I couldn’t find stats on FAE in the UK. I’m not sure if we differentiate between FAS and FAE or whether we use FAS to describe anything falling under the FAS spectrum. If we do differentiate, I’d imagine the stats are similar to the USA’s based on the similarity between the FAS statistics.
I know that even though Americans are told “no alcohol in pregnancy ever” and we are told “Drink in moderation is okay but no binge drinking ever” there will always be women who for one reason or another decide to drink to excess, which to me explains the similarity in the stats.
What’s interesting is that the FAS rate is practically the same as the US, even though we keep being told “British women are the heaviest drinkers in the world” and all that jazz.”
Melodie’s last blog post..Happy Birthday Baby! A Birth Story
I always stuck to the rule of thumb: “If you’re sober enough to drive, you’re sober enough to nurse.” So basically, although I enjoy a glass of wine or beer quite often, I never drink so much that I couldn’t responsibly drive a car. Basically, whether it’s coffee or alcohol, I listen to my body and do what feels right and within the limits of healthy living.
@Marcy – Thanks so much for your comment.

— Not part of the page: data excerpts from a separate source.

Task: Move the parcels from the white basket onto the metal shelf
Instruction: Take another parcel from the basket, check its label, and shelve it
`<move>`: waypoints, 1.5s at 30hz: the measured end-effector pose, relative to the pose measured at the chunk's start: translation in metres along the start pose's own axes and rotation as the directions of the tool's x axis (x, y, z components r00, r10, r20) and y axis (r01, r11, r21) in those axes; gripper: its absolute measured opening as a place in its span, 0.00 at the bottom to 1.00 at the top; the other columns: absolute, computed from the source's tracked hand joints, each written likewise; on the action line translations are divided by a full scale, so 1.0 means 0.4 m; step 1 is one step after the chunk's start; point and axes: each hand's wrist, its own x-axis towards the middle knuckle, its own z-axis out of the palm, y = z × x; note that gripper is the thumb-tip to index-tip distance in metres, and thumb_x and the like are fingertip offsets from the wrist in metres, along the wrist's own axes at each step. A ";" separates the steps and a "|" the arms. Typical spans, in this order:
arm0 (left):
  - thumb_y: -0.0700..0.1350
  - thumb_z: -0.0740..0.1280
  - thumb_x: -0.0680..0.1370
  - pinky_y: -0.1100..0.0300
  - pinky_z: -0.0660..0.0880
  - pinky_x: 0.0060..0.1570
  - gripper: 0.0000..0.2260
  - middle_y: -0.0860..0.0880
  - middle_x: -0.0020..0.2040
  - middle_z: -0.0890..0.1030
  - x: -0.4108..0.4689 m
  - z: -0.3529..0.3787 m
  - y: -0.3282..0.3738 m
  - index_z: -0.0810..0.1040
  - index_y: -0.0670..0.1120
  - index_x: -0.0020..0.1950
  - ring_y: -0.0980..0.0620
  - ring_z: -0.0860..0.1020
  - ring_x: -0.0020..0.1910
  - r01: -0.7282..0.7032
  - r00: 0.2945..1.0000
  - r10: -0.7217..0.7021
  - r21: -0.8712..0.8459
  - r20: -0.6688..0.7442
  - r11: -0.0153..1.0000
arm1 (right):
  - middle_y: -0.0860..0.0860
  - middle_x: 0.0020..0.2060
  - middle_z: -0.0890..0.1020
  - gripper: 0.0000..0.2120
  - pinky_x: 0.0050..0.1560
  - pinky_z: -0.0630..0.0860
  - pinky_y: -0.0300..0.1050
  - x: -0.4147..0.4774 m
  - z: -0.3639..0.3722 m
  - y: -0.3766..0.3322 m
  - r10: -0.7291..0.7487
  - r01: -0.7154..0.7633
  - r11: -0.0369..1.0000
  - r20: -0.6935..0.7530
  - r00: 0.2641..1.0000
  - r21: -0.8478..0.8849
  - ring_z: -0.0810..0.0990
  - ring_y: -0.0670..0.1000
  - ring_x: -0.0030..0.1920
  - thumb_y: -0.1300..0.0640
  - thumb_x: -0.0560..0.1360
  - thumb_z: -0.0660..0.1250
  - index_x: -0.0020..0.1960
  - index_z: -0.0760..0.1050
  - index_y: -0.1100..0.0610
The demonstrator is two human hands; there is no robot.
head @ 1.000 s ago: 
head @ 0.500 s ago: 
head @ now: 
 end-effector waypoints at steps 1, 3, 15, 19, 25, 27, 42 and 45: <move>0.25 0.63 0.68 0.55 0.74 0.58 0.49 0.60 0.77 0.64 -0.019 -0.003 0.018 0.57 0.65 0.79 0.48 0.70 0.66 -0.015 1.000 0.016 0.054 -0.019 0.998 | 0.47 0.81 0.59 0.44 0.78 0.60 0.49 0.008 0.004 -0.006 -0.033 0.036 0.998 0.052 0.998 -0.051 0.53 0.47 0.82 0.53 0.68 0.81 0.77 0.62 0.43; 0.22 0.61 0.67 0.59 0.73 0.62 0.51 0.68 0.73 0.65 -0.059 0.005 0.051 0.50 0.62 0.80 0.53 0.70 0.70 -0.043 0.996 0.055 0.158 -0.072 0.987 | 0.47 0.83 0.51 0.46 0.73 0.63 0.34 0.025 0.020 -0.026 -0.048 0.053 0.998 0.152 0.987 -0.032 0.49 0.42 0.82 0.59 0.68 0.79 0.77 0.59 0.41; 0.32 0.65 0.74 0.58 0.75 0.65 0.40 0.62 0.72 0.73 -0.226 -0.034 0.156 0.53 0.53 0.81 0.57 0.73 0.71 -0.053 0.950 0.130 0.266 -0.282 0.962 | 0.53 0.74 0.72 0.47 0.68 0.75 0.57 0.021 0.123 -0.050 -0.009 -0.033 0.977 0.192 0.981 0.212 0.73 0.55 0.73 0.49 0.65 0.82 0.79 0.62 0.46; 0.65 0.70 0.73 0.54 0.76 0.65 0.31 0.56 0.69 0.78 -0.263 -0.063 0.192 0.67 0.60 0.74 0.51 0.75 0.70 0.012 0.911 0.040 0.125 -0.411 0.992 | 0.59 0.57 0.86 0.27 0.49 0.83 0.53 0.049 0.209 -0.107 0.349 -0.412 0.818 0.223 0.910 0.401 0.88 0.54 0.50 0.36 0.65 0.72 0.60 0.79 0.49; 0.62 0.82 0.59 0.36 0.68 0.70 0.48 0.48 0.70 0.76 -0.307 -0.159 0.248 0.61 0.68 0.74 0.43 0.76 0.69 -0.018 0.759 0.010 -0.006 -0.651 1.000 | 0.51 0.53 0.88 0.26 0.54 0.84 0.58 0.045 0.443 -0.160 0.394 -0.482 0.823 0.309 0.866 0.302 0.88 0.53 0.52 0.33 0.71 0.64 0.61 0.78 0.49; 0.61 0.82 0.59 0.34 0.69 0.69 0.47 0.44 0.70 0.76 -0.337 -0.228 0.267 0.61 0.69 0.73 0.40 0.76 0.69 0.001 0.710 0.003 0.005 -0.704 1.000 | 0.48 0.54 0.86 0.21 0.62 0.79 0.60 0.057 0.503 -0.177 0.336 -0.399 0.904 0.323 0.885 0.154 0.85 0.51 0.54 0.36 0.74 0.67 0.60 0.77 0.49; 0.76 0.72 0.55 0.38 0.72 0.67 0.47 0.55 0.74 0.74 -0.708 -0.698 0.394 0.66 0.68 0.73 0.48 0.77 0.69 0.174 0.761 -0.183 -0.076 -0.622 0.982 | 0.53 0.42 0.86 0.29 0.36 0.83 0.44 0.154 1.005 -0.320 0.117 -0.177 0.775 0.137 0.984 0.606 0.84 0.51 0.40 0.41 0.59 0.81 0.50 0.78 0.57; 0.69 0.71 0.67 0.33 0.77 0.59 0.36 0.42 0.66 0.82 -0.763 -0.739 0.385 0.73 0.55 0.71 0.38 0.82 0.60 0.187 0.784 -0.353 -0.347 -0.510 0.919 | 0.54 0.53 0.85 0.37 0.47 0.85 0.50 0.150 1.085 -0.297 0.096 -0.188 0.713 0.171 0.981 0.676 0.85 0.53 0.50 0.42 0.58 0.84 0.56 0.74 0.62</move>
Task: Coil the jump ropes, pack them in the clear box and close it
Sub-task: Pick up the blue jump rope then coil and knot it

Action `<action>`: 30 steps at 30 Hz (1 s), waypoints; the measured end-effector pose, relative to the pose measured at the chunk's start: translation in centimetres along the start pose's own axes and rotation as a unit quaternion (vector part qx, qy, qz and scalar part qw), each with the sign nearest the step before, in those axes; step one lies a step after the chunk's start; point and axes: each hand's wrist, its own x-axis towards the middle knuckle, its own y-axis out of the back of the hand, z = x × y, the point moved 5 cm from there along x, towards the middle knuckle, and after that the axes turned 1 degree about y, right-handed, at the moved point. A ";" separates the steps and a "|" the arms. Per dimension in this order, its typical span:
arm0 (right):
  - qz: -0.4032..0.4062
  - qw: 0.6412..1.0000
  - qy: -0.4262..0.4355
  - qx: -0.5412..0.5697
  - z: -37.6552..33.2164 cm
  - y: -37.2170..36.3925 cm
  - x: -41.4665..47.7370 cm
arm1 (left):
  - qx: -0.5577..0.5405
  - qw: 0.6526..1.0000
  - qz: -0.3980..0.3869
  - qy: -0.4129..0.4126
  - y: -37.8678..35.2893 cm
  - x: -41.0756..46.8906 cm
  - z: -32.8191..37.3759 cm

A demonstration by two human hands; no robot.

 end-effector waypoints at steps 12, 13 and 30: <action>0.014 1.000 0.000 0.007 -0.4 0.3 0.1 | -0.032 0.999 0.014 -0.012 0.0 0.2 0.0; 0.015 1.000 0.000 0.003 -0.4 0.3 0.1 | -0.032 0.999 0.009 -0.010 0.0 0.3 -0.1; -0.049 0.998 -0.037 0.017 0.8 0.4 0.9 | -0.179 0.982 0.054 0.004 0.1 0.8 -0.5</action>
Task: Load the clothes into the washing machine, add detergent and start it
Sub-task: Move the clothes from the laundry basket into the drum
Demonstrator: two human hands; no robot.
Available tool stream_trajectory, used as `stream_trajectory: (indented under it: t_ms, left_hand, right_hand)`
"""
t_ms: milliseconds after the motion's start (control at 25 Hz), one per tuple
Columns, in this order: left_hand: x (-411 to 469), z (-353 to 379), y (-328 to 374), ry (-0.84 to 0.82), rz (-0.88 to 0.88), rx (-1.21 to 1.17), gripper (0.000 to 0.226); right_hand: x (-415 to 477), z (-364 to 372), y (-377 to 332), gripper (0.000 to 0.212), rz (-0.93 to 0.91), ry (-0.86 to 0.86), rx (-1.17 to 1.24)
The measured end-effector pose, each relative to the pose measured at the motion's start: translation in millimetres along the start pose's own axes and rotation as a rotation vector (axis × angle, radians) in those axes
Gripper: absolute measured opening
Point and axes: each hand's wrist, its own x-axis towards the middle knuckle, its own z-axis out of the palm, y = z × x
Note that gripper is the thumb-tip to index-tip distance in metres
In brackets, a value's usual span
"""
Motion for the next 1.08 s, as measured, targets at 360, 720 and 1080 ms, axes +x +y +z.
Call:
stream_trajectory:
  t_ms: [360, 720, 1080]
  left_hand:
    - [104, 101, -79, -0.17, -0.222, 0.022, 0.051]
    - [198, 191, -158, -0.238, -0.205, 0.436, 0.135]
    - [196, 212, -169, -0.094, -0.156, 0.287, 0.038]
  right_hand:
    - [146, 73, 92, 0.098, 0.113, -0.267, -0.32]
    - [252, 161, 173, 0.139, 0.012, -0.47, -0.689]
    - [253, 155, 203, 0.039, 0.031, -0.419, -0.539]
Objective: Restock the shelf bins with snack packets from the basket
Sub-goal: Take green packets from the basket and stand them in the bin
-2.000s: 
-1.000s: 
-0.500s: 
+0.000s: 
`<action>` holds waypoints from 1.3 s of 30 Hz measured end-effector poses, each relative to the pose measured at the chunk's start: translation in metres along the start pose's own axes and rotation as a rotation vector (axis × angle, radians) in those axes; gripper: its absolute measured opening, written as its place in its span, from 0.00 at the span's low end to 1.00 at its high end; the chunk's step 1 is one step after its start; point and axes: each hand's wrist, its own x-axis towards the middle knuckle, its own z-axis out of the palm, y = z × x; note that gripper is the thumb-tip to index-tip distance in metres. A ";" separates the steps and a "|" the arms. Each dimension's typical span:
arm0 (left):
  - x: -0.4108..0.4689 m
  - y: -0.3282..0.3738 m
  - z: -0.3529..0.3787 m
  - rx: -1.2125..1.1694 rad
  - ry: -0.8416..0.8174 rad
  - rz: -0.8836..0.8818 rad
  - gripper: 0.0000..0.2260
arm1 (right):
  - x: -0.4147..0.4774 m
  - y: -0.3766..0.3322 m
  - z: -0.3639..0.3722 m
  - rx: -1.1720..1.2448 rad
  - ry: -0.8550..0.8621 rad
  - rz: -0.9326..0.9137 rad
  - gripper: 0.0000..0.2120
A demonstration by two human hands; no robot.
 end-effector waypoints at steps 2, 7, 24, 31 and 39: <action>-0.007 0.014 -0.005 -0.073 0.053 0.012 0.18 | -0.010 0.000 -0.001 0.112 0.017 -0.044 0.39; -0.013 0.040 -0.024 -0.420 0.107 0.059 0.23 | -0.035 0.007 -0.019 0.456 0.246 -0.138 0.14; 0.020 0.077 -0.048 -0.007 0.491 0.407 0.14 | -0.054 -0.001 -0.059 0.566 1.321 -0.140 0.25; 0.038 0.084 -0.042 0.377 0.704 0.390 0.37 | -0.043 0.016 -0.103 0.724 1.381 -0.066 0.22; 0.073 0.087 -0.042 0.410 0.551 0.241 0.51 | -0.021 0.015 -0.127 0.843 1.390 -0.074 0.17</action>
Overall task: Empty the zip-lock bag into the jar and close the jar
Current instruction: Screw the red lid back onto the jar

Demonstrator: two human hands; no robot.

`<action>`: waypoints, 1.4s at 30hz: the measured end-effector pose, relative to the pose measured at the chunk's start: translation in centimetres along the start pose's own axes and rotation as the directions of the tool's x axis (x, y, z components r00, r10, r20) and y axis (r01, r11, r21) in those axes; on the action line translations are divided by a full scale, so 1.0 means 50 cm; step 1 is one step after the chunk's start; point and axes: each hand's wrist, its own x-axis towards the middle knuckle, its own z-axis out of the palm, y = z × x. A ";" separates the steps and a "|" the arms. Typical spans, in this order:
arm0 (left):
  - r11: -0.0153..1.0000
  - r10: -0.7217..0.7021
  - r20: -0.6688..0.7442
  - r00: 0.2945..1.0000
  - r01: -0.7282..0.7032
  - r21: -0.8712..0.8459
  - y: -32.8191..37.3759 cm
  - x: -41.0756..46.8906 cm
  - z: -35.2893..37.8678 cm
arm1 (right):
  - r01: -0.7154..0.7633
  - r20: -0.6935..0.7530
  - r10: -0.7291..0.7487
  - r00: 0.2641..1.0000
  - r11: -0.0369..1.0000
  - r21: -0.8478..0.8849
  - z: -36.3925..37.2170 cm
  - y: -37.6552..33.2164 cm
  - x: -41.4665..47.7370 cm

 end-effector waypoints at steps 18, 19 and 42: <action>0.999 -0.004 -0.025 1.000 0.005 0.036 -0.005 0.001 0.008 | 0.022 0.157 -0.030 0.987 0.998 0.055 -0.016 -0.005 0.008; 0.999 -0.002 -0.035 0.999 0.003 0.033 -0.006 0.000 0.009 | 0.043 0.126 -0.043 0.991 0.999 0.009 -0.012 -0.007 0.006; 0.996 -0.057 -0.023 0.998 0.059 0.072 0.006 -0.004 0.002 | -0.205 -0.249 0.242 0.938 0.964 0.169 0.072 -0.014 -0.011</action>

What you say is very true about doctors. Society does have an expectation that they can fix anything and everything that goes wrong with our bodies and answer our questions about health on a dime, etc. But society also assumes every plumber who comes to fix their toilet will know exactly what’s wrong with it and every painter will not drop a speck of paint on their carpet. We expect people of all trades to be excellent at their trade, but the truth is everyone is human and we all make mistakes. What bothers me about doctors is when they act as though they know everything. I have more respect for the doctors who say they are going to consult with a collegue or a book, or that the information they are giving me comes from such-and-such source. I think everyone should do their own research when it comes to their own health or their children’s because so much is at stake. And each doctor is different. I don’t think they are evil and not worth my time. I go to them to get the basics, but it is interesting that most the time I have an idea of what the problem is, I am right.
Basically I agree with everything you said. It was a very well-balanced comment. Thank you!
My motto is: In moderation. I don’t drink caffeine or soda in general, so that’s not tough to elminate. Nor do I ever take any pills to cure a headache or a cold, etc. Since I do enjoy drinking alcohol, eating sushi, chocolate, and ____, I didn’t want to resent nursing just so I could get back to doing the things I love. I admire the mothers who are strict on themselves and cut out what they enjoy doing at the sake of their child. Kuddos to them, and the rest of us who breastfeed.